The PingDataGovernance Server policy decision point (PDP) API provides an endpoint to support non-API use cases.
The PDP API feature requires PingDataGovernance Premier. For more information, contact your Ping Identity account representative.
The PingDataGovernance Server's main functionality is to enforce fine-grained policies for data accessed through APIs. However, organizations might need to use the core Policy Decision Service for non-API use cases. For example, an application server might use it to request policy decisions when generating dynamic web content. In this configuration, PingDataGovernance Server becomes the PDP, and the application server becomes the policy enforcement point (PEP).
Enforcement points request policy decisions based on a subset of the XACML-JSON standard. For more information, see XACML 3.0 JSON Profile 1.1.

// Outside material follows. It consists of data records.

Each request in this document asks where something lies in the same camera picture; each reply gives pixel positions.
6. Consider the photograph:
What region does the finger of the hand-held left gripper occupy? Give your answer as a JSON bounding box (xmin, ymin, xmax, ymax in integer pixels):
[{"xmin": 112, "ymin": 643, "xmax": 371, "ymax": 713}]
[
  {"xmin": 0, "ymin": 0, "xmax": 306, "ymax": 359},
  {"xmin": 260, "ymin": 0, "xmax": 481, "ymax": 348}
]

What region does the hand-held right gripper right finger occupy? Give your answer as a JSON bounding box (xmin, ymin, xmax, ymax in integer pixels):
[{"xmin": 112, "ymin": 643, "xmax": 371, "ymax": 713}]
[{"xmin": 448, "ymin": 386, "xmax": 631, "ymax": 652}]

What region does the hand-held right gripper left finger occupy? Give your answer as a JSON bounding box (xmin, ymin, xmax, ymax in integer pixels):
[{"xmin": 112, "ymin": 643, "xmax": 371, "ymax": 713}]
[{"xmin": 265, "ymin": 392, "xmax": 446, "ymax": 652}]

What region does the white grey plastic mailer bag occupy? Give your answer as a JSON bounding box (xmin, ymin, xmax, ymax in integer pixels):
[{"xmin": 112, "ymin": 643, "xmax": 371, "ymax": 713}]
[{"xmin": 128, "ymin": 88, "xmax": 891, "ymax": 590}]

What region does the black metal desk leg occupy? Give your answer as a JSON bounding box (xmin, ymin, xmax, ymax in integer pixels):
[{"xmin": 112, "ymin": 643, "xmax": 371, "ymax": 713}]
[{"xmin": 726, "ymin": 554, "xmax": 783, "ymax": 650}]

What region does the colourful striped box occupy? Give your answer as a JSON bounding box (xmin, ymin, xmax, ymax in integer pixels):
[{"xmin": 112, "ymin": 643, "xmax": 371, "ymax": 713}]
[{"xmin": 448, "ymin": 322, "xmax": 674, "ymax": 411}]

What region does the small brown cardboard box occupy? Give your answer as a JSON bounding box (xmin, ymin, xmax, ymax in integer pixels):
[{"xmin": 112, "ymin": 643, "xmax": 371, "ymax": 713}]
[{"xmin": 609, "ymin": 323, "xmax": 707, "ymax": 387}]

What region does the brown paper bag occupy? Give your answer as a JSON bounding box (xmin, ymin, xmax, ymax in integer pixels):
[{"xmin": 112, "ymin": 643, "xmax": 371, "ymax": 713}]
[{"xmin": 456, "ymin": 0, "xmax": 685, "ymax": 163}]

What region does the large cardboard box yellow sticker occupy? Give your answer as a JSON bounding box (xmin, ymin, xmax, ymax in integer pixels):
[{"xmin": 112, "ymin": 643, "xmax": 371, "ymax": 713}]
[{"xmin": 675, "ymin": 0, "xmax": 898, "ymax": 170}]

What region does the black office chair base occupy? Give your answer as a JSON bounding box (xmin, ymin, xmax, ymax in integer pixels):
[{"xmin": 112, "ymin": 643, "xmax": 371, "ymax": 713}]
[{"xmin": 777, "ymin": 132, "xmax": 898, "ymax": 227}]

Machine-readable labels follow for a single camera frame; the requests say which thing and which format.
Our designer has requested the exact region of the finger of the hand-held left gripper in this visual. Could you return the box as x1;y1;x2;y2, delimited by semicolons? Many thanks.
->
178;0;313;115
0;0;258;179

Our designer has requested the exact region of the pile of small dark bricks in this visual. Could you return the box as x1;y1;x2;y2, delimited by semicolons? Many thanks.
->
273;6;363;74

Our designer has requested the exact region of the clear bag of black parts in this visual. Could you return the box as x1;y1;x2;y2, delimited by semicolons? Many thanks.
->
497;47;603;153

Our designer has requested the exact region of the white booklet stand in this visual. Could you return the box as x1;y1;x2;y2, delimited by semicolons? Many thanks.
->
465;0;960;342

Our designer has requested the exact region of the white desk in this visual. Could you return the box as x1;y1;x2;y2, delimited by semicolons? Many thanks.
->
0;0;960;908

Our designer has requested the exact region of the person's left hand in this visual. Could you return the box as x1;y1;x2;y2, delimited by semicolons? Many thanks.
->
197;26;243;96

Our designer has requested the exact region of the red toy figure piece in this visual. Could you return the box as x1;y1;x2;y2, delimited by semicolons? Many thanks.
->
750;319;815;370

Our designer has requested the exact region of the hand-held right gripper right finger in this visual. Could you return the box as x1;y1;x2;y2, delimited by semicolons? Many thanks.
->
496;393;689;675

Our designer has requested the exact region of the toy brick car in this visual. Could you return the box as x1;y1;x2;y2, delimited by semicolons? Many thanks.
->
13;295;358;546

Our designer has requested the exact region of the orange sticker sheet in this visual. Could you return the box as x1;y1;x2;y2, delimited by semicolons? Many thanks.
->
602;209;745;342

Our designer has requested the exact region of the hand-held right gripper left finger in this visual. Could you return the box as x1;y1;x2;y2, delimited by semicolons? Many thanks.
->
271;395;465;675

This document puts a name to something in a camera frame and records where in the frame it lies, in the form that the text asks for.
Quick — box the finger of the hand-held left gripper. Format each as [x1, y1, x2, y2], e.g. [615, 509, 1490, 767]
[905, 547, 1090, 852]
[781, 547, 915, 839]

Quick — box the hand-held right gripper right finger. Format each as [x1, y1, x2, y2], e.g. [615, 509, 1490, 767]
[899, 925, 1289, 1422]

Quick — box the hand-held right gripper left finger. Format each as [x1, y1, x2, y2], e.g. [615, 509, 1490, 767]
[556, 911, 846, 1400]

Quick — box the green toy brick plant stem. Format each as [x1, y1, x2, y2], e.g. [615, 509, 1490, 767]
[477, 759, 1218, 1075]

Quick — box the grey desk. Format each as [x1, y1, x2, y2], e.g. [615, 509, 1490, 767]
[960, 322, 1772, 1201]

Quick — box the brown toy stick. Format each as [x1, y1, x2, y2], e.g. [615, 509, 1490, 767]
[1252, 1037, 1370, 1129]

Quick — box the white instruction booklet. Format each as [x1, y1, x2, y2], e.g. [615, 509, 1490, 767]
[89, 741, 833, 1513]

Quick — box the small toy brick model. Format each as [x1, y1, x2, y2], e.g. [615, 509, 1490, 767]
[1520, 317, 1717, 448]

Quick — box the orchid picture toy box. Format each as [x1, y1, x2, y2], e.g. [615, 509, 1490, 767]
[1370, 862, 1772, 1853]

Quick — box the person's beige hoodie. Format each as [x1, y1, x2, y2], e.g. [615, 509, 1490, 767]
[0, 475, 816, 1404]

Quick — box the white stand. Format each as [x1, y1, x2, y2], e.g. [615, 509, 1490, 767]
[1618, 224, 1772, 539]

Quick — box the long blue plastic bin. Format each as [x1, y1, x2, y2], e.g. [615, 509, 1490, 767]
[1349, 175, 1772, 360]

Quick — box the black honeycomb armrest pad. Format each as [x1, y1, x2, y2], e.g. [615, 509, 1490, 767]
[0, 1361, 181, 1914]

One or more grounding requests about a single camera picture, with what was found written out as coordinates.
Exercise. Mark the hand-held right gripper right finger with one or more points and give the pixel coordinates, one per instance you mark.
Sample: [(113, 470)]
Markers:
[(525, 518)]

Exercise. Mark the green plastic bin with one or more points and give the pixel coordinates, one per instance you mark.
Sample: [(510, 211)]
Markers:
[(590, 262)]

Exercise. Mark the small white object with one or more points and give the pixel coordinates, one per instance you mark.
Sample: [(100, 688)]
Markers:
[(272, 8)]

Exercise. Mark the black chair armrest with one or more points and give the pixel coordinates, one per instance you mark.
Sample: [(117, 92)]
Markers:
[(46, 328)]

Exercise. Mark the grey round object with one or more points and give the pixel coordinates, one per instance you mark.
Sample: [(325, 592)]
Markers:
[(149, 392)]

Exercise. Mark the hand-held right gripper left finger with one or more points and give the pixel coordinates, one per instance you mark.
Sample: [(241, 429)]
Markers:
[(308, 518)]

The PDP API can indicate when a request or response triggers advice, but the application server must implement the advice.
- Configure the PingDataGovernance Server with a feature-enabled license during setup.
- Configure an Access Token Validator. For more information, see Access Token Validators.
- Configure the Policy Decision Point Service. For more information, see Use policies in a production environment.
The PDP API supports the MultiRequests JSON object, which allows a client to make multiple decision requests in a single HTTP request.
Because this object also supports single decision requests, it is the only supported XACML-JSON request format.